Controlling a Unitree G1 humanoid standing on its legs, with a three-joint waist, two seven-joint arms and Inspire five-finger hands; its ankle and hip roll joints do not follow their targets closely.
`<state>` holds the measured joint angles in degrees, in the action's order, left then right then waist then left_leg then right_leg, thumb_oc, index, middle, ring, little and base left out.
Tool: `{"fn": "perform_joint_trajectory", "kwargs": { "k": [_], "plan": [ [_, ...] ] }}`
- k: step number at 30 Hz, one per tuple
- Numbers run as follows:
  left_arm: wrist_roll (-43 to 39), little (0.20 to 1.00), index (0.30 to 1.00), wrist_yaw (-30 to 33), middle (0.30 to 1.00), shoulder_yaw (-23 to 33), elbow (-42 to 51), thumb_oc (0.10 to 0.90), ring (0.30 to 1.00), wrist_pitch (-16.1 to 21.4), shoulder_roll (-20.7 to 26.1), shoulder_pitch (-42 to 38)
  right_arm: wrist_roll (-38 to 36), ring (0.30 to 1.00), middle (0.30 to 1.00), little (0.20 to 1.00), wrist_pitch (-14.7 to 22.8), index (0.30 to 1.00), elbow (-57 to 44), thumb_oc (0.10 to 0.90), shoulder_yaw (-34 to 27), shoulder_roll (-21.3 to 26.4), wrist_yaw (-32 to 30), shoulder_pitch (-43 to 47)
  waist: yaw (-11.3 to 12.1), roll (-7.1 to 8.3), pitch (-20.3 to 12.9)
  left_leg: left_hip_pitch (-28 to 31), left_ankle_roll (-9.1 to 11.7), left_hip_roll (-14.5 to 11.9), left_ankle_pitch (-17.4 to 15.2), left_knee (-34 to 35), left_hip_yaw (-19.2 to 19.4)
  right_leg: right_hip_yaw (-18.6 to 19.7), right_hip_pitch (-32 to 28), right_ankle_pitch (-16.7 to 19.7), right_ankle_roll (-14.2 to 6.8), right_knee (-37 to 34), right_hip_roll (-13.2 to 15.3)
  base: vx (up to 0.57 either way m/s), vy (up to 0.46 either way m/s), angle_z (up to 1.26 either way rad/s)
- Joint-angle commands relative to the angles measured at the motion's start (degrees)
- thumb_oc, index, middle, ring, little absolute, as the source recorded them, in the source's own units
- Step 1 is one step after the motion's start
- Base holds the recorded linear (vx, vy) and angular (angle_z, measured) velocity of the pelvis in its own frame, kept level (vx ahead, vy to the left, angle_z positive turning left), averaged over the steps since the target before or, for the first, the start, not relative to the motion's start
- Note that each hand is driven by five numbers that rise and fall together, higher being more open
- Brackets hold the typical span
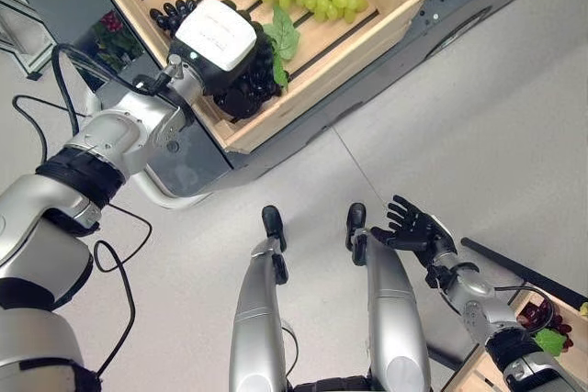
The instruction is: Pick up the fruits from the basket on one side to the basket on the other side
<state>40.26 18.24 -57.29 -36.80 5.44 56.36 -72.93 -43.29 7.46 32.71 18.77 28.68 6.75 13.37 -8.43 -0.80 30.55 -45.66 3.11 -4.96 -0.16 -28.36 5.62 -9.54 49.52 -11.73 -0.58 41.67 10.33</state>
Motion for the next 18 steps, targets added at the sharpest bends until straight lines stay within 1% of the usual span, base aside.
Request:
{"fn": "perform_joint_trajectory", "kwargs": {
  "k": [1,3,4,6,8,10,12,14,16,18],
  "plan": [
    [4.0,0.900,0.900,8.5,0.900,2.5,-3.6,0.800,0.900,-5.4,3.1,-6.9,-3.5,0.900,0.900,0.900,4.8,0.900,-4.3,0.800,-1.3,1.5,0.4,-1.4,-0.5,0.93,-0.8,-1.6,-4.1,0.6,-6.4,-5.2,2.4,4.5,-0.9,6.1,-0.4,-7.4,-3.4,-0.01,0.035,-0.02],
    [5.2,0.900,0.900,11.8,0.900,2.4,-7.0,0.800,0.900,-6.8,1.7,-8.2,-3.6,0.900,0.900,0.900,5.1,0.900,-4.4,0.800,-1.0,1.4,0.1,-1.2,-0.8,1.29,-0.8,-2.8,-4.4,0.6,-6.4,-5.6,2.3,4.7,0.4,6.4,-0.5,-7.3,-3.8,0.00,0.040,-0.02],
    [5.4,0.900,0.900,14.0,0.900,2.5,-8.6,0.800,0.900,-8.4,0.9,-8.7,-3.5,0.900,0.900,0.900,5.1,0.900,-4.3,0.800,-0.8,1.4,-0.1,-1.0,-0.9,1.51,-0.8,-3.5,-4.6,0.5,-6.4,-5.9,2.2,4.9,1.1,6.6,-0.6,-7.1,-4.0,0.00,0.042,-0.03],
    [5.5,0.900,0.900,17.8,0.900,2.7,-11.6,0.800,0.900,-10.4,-0.1,-9.3,-3.7,0.900,0.900,0.900,5.5,0.900,-4.2,0.800,-0.4,1.0,-0.4,-0.6,-1.0,2.09,-0.8,-4.5,-4.8,0.5,-6.4,-6.2,2.1,4.9,2.0,6.8,-0.5,-7.2,-4.4,0.00,0.021,-0.01],
    [5.9,0.900,0.900,20.3,0.900,3.2,-13.6,0.800,0.900,-10.9,-0.7,-9.3,-3.9,0.900,0.900,0.900,5.7,0.900,-4.5,0.800,0.1,0.6,-0.7,-0.2,-0.9,2.59,-0.8,-5.1,-4.9,0.6,-6.4,-6.3,2.0,4.9,2.5,6.9,-0.5,-7.3,-4.8,0.00,0.000,0.00],
    [6.6,0.900,0.900,20.9,0.900,3.4,-14.8,0.800,0.900,-11.1,-1.2,-9.2,-3.7,0.900,0.900,0.900,5.4,0.900,-4.8,0.800,0.5,0.3,-0.9,0.3,-0.9,2.93,-0.8,-5.6,-4.9,0.7,-6.5,-6.5,1.8,5.1,2.9,6.9,-0.4,-7.1,-5.1,0.00,0.000,0.00],
    [7.0,0.900,0.900,19.5,0.900,3.6,-15.1,0.800,0.900,-11.6,-1.6,-8.8,-3.5,0.900,0.900,0.900,5.1,0.900,-5.2,0.800,0.8,0.1,-1.3,0.5,-0.8,3.12,-0.8,-5.9,-4.8,0.8,-6.6,-6.7,1.6,5.1,3.2,6.8,-0.4,-6.9,-5.2,-0.01,0.034,-0.05],
    [7.5,0.900,0.900,14.9,0.900,3.1,-15.9,0.800,0.900,-13.4,-2.2,-8.0,-3.4,0.900,0.900,0.900,4.6,0.900,-5.5,0.800,1.3,-0.3,-1.9,1.5,-0.9,3.19,-0.8,-6.1,-4.7,1.0,-6.6,-6.7,1.6,5.2,3.6,6.9,-0.5,-6.8,-5.3,0.00,0.050,-0.05],
    [7.4,0.900,0.900,13.5,0.900,2.7,-16.5,0.800,0.900,-13.8,-2.4,-7.9,-3.6,0.900,0.900,0.900,4.6,0.900,-5.6,0.800,1.5,-0.4,-2.2,1.9,-0.9,3.23,-0.8,-6.3,-4.7,1.1,-6.6,-6.6,1.6,5.2,3.7,6.9,-0.5,-7.0,-5.4,0.00,0.026,-0.07],
    [6.9,0.900,0.900,10.8,0.900,2.2,-16.8,0.800,0.900,-13.0,-2.6,-8.0,-4.1,0.900,0.900,0.900,4.8,0.900,-5.7,0.800,1.6,-0.3,-2.4,2.3,-1.0,3.20,-0.8,-6.4,-4.6,1.1,-6.6,-6.4,1.7,5.2,3.8,7.1,-0.5,-7.5,-5.4,0.00,0.013,-0.03]
  ]
}}
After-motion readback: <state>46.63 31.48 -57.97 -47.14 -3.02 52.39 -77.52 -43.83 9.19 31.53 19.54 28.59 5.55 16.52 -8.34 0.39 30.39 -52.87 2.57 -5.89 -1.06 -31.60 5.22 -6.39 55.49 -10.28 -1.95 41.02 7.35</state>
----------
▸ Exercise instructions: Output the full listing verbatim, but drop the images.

▸ Response:
Controlling a Unitree G1 humanoid standing on its legs, with a three-joint waist, two seven-joint arms and Inspire five-finger hands; its ankle and hip roll joints do not follow their targets closely.
`<state>` holds the measured joint angles in degrees, in the action's order, left then right then waist then left_leg then right_leg, thumb_oc, index, middle, ring, little and base left out.
Tool: `{"fn": "perform_joint_trajectory", "kwargs": { "k": [_], "plan": [ [_, ...] ] }}`
- k: step number at 30 Hz, one per tuple
- Numbers run as follows:
  left_arm: wrist_roll (-43 to 39), little (0.20 to 1.00), index (0.30 to 1.00), wrist_yaw (-30 to 33), middle (0.30 to 1.00), shoulder_yaw (-23 to 33), elbow (-42 to 51), thumb_oc (0.10 to 0.90), ring (0.30 to 1.00), wrist_pitch (-16.1 to 21.4), shoulder_roll (-20.7 to 26.1), shoulder_pitch (-42 to 38)
  right_arm: wrist_roll (-38 to 36), ring (0.30 to 1.00), middle (0.30 to 1.00), little (0.20 to 1.00), wrist_pitch (-14.7 to 22.8), index (0.30 to 1.00), elbow (-57 to 44), thumb_oc (0.10 to 0.90), shoulder_yaw (-34 to 27), shoulder_roll (-21.3 to 26.4), wrist_yaw (-32 to 30), shoulder_pitch (-43 to 47)
  waist: yaw (-11.3 to 12.1), roll (-7.1 to 8.3), pitch (-20.3 to 12.9)
  left_leg: left_hip_pitch (-28 to 31), left_ankle_roll (-9.1 to 11.7), left_hip_roll (-14.5 to 11.9), left_ankle_pitch (-17.4 to 15.2), left_knee (-34 to 35), left_hip_yaw (-19.2 to 19.4)
  right_leg: right_hip_yaw (-18.6 to 19.7), right_hip_pitch (-32 to 28), right_ankle_pitch (-16.7 to 19.7), right_ankle_roll (-14.2 to 6.8), right_knee (-37 to 34), right_hip_roll (-13.2 to 15.3)
  base: vx (up to 0.57 either way m/s), vy (up to 0.46 either way m/s), angle_z (up to 1.26 either way rad/s)
- Joint-angle commands relative to the angles measured at the motion's start (degrees)
- thumb_oc, index, middle, ring, little absolute, as the source recorded them, in the source's own units
- Step 1 is one step after the motion's start
- Base holds the recorded linear (vx, vy) and angular (angle_z, measured) velocity of the pelvis in its own frame, kept level (vx ahead, vy to the left, angle_z positive turning left), averaged over the steps since the target before or, for the first, the start, not relative to the motion's start
- Note that each hand is driven by five numbers that rise and fall together, higher being more open
- Brackets hold the typical span
The instruction is: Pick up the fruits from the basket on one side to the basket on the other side
<state>40.26 18.24 -57.29 -36.80 5.44 56.36 -72.93 -43.29 7.46 32.71 18.77 28.68 6.75 13.37 -8.43 -0.80 30.55 -45.66 3.11 -4.96 -0.16 -28.36 5.62 -9.54 49.52 -11.73 -0.58 41.67 10.33</state>
Motion for the next 18 steps, targets added at the sharpest bends until straight lines stay within 1% of the usual span, base aside.
Request:
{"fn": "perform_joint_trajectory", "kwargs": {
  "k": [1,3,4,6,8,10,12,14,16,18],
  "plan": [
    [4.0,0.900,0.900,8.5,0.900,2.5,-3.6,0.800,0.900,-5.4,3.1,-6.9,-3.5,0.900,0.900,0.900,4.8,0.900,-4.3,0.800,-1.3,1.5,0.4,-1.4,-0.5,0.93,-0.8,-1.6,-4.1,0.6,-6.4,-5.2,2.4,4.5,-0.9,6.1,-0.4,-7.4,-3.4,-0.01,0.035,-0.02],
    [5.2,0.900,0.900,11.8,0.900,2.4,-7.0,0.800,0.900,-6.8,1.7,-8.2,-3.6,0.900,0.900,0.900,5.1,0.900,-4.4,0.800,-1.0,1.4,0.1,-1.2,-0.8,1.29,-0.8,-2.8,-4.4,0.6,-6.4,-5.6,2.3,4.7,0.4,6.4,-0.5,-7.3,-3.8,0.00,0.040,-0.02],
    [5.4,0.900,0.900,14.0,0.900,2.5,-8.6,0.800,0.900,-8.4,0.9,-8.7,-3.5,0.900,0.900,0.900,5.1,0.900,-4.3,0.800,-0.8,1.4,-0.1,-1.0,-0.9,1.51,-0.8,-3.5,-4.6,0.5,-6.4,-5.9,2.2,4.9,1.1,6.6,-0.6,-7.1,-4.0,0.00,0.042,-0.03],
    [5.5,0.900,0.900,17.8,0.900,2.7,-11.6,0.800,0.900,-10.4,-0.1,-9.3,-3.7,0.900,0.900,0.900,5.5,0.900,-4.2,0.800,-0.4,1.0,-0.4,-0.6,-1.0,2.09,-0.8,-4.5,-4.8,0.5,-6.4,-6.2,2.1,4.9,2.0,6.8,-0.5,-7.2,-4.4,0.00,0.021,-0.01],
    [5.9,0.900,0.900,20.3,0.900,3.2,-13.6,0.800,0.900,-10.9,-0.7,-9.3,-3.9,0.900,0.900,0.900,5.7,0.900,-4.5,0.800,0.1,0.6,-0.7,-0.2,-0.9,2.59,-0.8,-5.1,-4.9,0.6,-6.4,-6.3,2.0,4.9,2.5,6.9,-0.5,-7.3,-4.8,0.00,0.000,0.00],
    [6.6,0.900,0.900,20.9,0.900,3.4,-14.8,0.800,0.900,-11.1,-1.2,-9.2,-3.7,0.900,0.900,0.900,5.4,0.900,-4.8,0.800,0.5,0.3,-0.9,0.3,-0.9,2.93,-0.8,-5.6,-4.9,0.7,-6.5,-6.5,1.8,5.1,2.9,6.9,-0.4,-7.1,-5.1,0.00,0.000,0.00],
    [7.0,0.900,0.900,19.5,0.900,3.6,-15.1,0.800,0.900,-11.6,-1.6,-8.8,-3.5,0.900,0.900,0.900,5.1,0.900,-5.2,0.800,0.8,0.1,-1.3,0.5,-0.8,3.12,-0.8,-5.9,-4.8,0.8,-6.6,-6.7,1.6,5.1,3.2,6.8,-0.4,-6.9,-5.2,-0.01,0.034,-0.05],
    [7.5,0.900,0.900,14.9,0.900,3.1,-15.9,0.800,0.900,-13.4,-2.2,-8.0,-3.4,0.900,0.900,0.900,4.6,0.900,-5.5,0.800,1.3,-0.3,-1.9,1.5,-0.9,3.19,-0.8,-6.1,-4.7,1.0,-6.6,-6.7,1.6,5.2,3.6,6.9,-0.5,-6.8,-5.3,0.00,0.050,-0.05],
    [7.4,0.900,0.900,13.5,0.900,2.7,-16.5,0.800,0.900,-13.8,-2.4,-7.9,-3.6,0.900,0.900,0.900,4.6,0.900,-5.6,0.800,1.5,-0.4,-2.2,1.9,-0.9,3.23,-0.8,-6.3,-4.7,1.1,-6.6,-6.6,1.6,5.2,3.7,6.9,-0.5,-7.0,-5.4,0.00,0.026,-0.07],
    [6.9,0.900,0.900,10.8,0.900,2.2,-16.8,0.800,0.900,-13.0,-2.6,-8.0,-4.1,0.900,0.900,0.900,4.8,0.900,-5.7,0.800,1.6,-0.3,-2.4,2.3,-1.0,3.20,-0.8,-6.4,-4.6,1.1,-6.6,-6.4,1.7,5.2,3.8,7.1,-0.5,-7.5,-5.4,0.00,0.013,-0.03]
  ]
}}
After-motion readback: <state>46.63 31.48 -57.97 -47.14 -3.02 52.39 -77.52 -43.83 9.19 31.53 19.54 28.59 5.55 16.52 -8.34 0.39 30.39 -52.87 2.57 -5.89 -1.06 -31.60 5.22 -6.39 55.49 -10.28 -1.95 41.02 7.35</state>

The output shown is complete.